The full listing needs to be output exactly.
[Opening Dataset extract section]
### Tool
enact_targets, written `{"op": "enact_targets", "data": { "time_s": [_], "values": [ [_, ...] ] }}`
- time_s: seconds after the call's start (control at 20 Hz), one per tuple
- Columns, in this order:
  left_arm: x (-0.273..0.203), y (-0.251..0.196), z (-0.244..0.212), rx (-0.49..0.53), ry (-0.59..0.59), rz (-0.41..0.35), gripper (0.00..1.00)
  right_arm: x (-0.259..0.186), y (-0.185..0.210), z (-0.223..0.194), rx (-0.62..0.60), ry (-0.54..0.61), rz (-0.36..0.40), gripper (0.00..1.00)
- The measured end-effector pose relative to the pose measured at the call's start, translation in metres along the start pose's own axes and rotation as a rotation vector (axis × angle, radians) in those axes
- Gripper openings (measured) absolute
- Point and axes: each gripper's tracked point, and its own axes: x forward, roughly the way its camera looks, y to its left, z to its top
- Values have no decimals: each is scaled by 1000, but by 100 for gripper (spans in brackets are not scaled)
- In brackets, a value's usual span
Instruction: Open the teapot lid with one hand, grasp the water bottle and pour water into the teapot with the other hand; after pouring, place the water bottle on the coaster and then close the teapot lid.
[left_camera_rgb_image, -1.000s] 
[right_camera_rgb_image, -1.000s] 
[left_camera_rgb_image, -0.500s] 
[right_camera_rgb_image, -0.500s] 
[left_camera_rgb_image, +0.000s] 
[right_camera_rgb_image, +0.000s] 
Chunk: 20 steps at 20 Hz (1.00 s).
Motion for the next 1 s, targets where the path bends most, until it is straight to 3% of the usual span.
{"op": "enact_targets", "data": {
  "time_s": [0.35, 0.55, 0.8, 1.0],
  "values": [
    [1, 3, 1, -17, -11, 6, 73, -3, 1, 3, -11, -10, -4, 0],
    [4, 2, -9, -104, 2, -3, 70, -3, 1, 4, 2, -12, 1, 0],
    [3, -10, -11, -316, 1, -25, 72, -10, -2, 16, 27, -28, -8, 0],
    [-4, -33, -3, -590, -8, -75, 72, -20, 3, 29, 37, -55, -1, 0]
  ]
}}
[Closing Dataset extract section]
## Solution below
### Tool
enact_targets, written `{"op": "enact_targets", "data": { "time_s": [_], "values": [ [_, ...] ] }}`
- time_s: seconds after the call's start (control at 20 Hz), one per tuple
- Columns, in this order:
  left_arm: x (-0.273..0.203), y (-0.251..0.196), z (-0.244..0.212), rx (-0.49..0.53), ry (-0.59..0.59), rz (-0.41..0.35), gripper (0.00..1.00)
  right_arm: x (-0.259..0.186), y (-0.185..0.210), z (-0.223..0.194), rx (-0.62..0.60), ry (-0.54..0.61), rz (-0.36..0.40), gripper (0.00..1.00)
- The measured end-effector pose relative to the pose measured at the call's start, translation in metres along the start pose's own axes and rotation as a rotation vector (axis × angle, radians) in those axes
- Gripper openings (measured) absolute
- Point and axes: each gripper's tracked point, and its own axes: x forward, roughly the way its camera looks, y to its left, z to its top
- Values have no decimals: each is scaled by 1000, but by 100 for gripper (spans in brackets are not scaled)
- In brackets, a value's usual span
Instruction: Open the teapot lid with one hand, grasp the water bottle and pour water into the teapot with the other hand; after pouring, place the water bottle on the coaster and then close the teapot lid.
[left_camera_rgb_image, -1.000s] 
[right_camera_rgb_image, -1.000s] 
[left_camera_rgb_image, -0.500s] 
[right_camera_rgb_image, -0.500s] 
[left_camera_rgb_image, +0.000s] 
[right_camera_rgb_image, +0.000s] 
Chunk: 20 steps at 20 Hz (1.00 s).
Motion for the next 1 s, targets where the path bends most, until it is straight to 3% of the usual span.
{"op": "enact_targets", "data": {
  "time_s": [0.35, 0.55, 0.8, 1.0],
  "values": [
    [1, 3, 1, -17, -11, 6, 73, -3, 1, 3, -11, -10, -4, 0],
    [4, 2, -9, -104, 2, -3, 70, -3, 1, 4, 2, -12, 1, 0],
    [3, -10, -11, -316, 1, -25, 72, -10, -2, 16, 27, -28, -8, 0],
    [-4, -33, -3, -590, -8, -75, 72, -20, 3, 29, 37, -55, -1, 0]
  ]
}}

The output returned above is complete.